■ **PROVIDED MATERIAL**:
+ + +
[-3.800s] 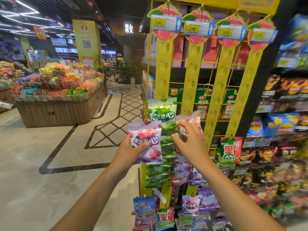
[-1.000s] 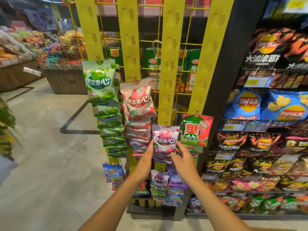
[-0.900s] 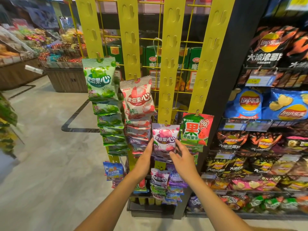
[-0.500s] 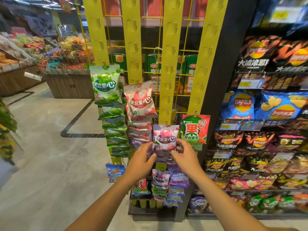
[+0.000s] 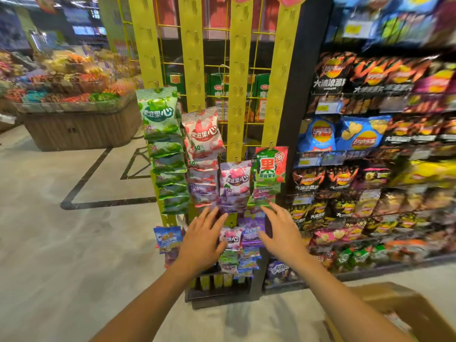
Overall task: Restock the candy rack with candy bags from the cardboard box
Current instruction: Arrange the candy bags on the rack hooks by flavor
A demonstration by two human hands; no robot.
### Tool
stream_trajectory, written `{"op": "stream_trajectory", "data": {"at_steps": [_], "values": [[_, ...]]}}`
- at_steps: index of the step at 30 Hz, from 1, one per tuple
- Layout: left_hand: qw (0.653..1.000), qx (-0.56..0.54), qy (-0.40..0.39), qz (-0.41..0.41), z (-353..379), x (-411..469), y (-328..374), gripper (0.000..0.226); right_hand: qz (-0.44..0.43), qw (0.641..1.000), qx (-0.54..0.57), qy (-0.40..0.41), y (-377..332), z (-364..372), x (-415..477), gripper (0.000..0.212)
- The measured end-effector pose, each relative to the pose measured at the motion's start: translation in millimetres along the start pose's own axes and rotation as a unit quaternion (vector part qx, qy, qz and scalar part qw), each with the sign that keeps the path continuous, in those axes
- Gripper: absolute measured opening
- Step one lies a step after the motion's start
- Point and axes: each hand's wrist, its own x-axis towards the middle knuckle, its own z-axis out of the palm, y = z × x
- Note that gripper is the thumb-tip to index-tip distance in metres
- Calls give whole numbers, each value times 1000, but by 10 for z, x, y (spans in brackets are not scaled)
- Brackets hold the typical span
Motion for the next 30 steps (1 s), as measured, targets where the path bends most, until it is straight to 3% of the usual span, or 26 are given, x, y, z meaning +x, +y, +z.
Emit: {"op": "stream_trajectory", "data": {"at_steps": [12, 15, 22, 30], "values": [[989, -26, -72, 123, 419, -214, 894, 73, 160, 987, -19, 2, 737, -225, -1313, 68], [983, -46, -91, 154, 512, -222, 1284, 79, 203, 979, -11, 11, 992, -292, -1612, 65], [964, -64, -144, 214, 992, -172, 2306, 66, 288, 957, 5, 30, 1739, -404, -2288, 56], [940, -43, -196, 277, 1463, -54, 3573, 69, 343, 939, 15, 26, 2791, -721, -2893, 49]]}}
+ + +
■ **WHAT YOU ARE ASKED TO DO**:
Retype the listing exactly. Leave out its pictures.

■ **EXERCISE RESULT**:
[-3.800s] 
[-1.000s] 
[-0.900s] 
[-0.500s] 
[+0.000s] 
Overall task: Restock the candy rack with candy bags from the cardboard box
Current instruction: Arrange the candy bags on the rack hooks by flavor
A demonstration by two human hands; no robot.
### Tool
stream_trajectory, written `{"op": "stream_trajectory", "data": {"at_steps": [_], "values": [[_, ...]]}}`
- at_steps: index of the step at 30 Hz, from 1, one per tuple
- Layout: left_hand: qw (0.653..1.000), qx (-0.56..0.54), qy (-0.40..0.39), qz (-0.41..0.41), z (-353..379), x (-411..469), y (-328..374), gripper (0.000..0.226); right_hand: qz (-0.44..0.43), qw (0.641..1.000), qx (-0.54..0.57), qy (-0.40..0.41), y (-377..332), z (-364..372), x (-415..477), gripper (0.000..0.212)
- The measured end-effector pose, each relative to the pose measured at the motion's start: translation in millimetres along the start pose's own axes and rotation as a unit quaternion (vector part qx, qy, qz and scalar part qw), each with the sign that keeps the path continuous, in those axes
- Gripper: absolute measured opening
- Step one lies a step after the motion's start
- Point and axes: each hand's wrist, its own x-axis towards the middle knuckle, its own z-axis out of the palm, y = z × x
- Note that gripper is the thumb-tip to index-tip distance in metres
- Calls give whole numbers, each value times 1000, but by 10 for z, x, y (spans in brackets are not scaled)
- Brackets hold the typical span
Motion for the next 30 steps (1 s), as measured, targets where the path bends most, until it is straight to 3% of the usual span, or 26 are given, x, y, z meaning +x, +y, +z.
Emit: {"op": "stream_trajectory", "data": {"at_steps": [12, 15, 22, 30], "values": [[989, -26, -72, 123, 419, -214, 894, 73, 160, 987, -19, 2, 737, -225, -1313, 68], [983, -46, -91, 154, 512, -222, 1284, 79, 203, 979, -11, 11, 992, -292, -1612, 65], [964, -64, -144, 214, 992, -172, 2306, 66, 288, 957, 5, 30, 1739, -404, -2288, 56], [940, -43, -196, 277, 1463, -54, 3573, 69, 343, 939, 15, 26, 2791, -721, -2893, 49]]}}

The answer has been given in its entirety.